[Task]
The entries follow. Copy every line in which "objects" appears.

(Stored data)

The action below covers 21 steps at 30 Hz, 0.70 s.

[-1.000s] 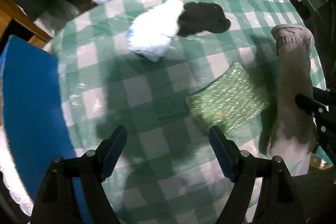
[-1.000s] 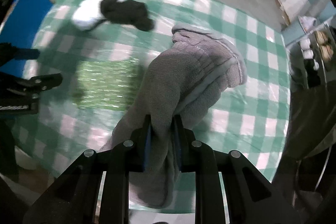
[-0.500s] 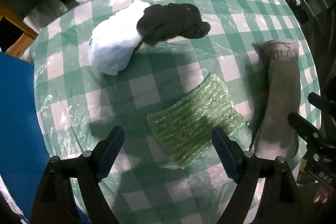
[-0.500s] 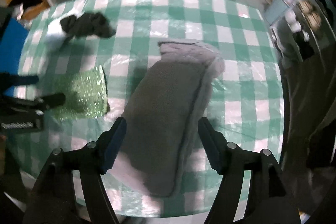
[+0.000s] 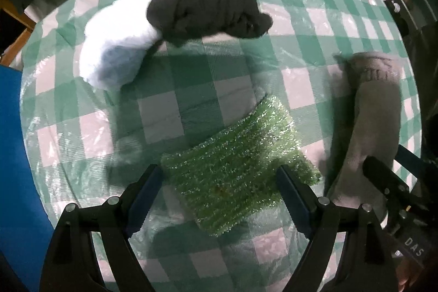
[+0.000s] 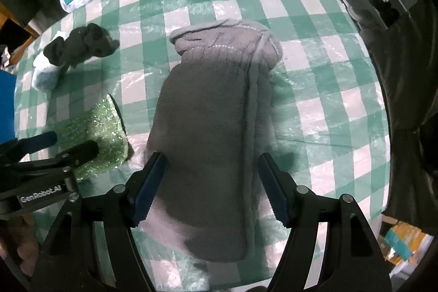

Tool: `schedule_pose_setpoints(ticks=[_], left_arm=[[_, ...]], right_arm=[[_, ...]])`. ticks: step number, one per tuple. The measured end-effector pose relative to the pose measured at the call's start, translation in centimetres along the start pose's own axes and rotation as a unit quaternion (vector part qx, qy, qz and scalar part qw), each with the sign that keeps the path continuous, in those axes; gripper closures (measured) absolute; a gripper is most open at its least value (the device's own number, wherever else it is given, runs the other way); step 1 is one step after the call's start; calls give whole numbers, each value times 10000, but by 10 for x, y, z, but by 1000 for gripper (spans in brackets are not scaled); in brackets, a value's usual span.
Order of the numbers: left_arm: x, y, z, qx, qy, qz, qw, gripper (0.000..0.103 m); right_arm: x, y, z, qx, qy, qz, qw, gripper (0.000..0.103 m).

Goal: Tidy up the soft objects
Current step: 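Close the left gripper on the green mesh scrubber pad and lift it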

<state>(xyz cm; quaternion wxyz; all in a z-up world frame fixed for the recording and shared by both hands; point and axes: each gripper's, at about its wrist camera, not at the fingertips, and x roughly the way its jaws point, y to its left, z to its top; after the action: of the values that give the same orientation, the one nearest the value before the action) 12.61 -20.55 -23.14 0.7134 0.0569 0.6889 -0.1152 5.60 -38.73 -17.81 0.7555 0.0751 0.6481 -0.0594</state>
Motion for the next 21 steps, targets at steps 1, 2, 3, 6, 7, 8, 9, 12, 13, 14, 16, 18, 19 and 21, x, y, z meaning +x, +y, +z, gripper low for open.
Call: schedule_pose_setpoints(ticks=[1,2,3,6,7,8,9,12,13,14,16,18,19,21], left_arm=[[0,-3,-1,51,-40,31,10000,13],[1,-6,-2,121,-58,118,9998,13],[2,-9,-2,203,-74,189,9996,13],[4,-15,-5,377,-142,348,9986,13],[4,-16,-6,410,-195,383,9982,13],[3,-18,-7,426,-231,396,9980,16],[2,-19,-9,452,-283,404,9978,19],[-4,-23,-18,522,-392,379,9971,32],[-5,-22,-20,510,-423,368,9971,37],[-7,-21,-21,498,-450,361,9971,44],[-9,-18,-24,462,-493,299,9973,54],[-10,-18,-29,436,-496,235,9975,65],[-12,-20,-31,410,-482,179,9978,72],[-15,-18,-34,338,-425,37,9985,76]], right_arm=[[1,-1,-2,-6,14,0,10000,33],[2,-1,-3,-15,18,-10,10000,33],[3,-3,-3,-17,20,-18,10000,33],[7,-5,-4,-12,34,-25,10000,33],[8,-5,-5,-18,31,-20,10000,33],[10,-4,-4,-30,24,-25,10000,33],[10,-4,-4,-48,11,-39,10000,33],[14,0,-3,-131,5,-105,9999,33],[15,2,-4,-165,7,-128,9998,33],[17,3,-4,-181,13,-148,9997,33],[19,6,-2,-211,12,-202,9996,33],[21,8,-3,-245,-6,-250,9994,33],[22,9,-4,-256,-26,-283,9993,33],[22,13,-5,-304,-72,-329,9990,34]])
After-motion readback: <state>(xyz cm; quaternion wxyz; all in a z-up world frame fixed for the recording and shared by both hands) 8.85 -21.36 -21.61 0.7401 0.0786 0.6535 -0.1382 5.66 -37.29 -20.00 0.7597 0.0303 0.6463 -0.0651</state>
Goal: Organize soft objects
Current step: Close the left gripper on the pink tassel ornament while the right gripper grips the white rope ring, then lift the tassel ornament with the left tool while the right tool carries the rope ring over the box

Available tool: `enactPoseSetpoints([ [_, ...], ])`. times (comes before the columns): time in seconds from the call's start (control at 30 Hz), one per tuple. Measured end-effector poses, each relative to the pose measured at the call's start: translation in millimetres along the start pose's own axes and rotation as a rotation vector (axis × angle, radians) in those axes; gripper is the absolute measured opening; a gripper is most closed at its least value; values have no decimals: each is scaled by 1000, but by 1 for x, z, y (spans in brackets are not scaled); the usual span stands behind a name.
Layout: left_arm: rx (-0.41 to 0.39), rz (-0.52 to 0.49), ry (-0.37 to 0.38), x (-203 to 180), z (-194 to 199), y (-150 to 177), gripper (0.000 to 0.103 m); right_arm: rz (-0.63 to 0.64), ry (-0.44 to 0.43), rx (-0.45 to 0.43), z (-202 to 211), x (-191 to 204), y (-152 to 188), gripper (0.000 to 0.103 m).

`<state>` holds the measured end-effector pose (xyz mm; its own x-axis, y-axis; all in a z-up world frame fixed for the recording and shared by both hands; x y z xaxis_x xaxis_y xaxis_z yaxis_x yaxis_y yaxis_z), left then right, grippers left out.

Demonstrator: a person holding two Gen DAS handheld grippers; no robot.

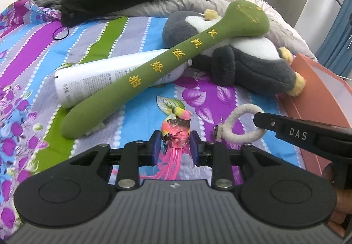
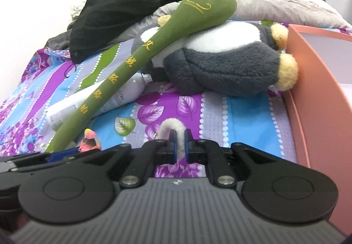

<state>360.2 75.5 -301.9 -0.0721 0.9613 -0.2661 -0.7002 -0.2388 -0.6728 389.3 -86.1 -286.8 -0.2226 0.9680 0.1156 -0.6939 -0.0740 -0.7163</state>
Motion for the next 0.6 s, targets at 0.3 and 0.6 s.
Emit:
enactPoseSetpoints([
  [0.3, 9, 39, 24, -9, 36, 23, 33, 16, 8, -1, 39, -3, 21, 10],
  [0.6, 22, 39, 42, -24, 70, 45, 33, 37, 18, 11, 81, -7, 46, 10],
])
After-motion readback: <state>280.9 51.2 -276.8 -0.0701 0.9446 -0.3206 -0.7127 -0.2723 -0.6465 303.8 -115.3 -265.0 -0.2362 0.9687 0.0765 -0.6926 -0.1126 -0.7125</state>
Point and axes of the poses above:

[Written answer]
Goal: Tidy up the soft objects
Goal: Organize soft objects

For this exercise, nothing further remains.